### EXTRACTED ENTRIES ###

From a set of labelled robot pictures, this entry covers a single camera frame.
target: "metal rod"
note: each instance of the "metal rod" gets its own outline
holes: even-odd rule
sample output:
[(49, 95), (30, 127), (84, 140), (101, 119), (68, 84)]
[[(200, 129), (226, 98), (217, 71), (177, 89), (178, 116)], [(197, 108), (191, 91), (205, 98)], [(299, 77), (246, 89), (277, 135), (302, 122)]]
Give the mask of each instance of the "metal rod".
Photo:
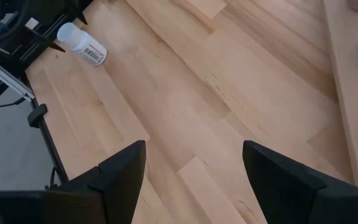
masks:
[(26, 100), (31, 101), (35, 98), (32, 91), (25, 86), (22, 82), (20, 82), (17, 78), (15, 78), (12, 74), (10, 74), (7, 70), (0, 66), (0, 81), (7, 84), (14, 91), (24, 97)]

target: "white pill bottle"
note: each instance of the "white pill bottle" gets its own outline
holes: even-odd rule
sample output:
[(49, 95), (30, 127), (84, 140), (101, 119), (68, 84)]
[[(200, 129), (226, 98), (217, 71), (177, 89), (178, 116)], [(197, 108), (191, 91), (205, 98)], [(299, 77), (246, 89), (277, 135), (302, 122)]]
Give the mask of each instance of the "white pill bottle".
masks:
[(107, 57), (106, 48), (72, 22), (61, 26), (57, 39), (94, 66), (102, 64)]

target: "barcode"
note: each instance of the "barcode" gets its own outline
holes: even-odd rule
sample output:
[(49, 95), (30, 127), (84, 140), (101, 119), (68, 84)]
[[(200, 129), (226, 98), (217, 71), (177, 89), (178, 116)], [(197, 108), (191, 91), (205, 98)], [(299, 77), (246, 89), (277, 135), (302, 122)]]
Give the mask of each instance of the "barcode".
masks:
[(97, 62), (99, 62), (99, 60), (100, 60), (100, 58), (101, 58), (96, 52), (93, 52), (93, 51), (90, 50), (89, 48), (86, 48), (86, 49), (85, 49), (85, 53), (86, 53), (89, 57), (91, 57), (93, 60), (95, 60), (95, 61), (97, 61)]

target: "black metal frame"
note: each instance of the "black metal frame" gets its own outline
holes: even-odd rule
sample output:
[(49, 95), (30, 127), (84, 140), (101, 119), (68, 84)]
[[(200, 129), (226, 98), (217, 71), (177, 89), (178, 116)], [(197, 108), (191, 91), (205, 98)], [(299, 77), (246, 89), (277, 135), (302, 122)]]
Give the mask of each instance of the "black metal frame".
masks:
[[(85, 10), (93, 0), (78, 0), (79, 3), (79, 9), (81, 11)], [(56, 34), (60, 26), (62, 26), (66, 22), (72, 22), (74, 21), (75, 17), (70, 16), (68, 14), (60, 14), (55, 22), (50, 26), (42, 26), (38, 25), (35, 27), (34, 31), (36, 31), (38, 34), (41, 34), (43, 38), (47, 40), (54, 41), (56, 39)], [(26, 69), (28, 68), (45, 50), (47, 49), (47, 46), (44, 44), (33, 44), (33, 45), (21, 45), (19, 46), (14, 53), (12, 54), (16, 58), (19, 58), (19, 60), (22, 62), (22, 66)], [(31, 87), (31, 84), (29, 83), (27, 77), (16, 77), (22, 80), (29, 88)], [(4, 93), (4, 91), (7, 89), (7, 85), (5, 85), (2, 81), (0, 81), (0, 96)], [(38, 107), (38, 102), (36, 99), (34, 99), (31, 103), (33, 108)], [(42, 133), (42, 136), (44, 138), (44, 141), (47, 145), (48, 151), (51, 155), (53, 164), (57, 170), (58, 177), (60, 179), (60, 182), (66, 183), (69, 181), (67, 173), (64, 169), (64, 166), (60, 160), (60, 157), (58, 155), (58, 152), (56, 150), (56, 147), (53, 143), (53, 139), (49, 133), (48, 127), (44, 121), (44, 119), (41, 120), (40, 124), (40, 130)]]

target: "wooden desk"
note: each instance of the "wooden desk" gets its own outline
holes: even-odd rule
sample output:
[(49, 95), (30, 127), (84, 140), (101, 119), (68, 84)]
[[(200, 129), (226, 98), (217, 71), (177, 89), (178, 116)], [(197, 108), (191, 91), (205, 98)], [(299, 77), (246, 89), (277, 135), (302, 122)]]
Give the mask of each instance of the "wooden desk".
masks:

###

WORK TO COMPLETE. Copy the material above word for word, images excluded.

OUTPUT OF THE EXERCISE.
From a set of labelled robot pictures, this entry covers a single camera frame.
target: "metal rod"
note: each instance of the "metal rod" gets its own outline
holes: even-odd rule
sample output:
[(49, 95), (30, 127), (84, 140), (101, 119), (68, 84)]
[[(200, 129), (226, 98), (217, 71), (177, 89), (178, 116)], [(197, 108), (191, 91), (205, 98)], [(299, 77), (246, 89), (277, 135), (302, 122)]]
Give the mask of each instance of the "metal rod".
Photo:
masks:
[(26, 100), (31, 101), (35, 98), (32, 91), (25, 86), (22, 82), (20, 82), (17, 78), (15, 78), (12, 74), (10, 74), (7, 70), (0, 66), (0, 81), (7, 84), (14, 91), (24, 97)]

target: "white pill bottle"
note: each instance of the "white pill bottle" gets its own outline
holes: even-odd rule
sample output:
[(49, 95), (30, 127), (84, 140), (101, 119), (68, 84)]
[[(200, 129), (226, 98), (217, 71), (177, 89), (178, 116)], [(197, 108), (191, 91), (205, 98)], [(299, 77), (246, 89), (277, 135), (302, 122)]]
Give the mask of each instance of the "white pill bottle".
masks:
[(107, 57), (106, 48), (72, 22), (61, 26), (57, 39), (94, 66), (102, 64)]

target: "barcode"
note: each instance of the "barcode" gets its own outline
holes: even-odd rule
sample output:
[(49, 95), (30, 127), (84, 140), (101, 119), (68, 84)]
[[(200, 129), (226, 98), (217, 71), (177, 89), (178, 116)], [(197, 108), (191, 91), (205, 98)], [(299, 77), (246, 89), (277, 135), (302, 122)]]
Give the mask of each instance of the "barcode".
masks:
[(97, 62), (99, 62), (99, 60), (100, 60), (100, 58), (101, 58), (96, 52), (93, 52), (93, 51), (90, 50), (89, 48), (86, 48), (86, 49), (85, 49), (85, 53), (86, 53), (89, 57), (91, 57), (93, 60), (95, 60), (95, 61), (97, 61)]

target: "black metal frame"
note: each instance of the "black metal frame" gets its own outline
holes: even-odd rule
sample output:
[(49, 95), (30, 127), (84, 140), (101, 119), (68, 84)]
[[(200, 129), (226, 98), (217, 71), (177, 89), (178, 116)], [(197, 108), (191, 91), (205, 98)], [(299, 77), (246, 89), (277, 135), (302, 122)]]
Give the mask of each instance of the "black metal frame".
masks:
[[(85, 10), (93, 0), (78, 0), (79, 3), (79, 9), (81, 11)], [(56, 34), (60, 26), (62, 26), (66, 22), (72, 22), (74, 21), (75, 17), (70, 16), (68, 14), (60, 14), (55, 22), (50, 26), (42, 26), (38, 25), (35, 27), (34, 31), (36, 31), (38, 34), (41, 34), (43, 38), (47, 40), (54, 41), (56, 39)], [(26, 69), (28, 68), (45, 50), (47, 49), (47, 46), (44, 44), (33, 44), (33, 45), (21, 45), (19, 46), (14, 53), (12, 54), (16, 58), (19, 58), (19, 60), (22, 62), (22, 66)], [(31, 87), (31, 84), (29, 83), (27, 77), (16, 77), (22, 80), (29, 88)], [(4, 93), (4, 91), (7, 89), (7, 85), (5, 85), (2, 81), (0, 81), (0, 96)], [(38, 107), (38, 102), (36, 99), (34, 99), (31, 103), (33, 108)], [(42, 133), (42, 136), (44, 138), (44, 141), (47, 145), (48, 151), (51, 155), (53, 164), (57, 170), (58, 177), (60, 179), (60, 182), (66, 183), (69, 181), (67, 173), (64, 169), (64, 166), (60, 160), (60, 157), (58, 155), (58, 152), (56, 150), (56, 147), (53, 143), (53, 139), (49, 133), (48, 127), (44, 121), (44, 119), (41, 120), (40, 124), (40, 130)]]

target: "wooden desk"
note: each instance of the "wooden desk" gets its own outline
holes: even-odd rule
sample output:
[(49, 95), (30, 127), (84, 140), (101, 119), (68, 84)]
[[(200, 129), (226, 98), (217, 71), (177, 89), (178, 116)], [(197, 108), (191, 91), (205, 98)], [(299, 77), (246, 89), (277, 135), (302, 122)]]
Give the mask of each instance of the "wooden desk".
masks:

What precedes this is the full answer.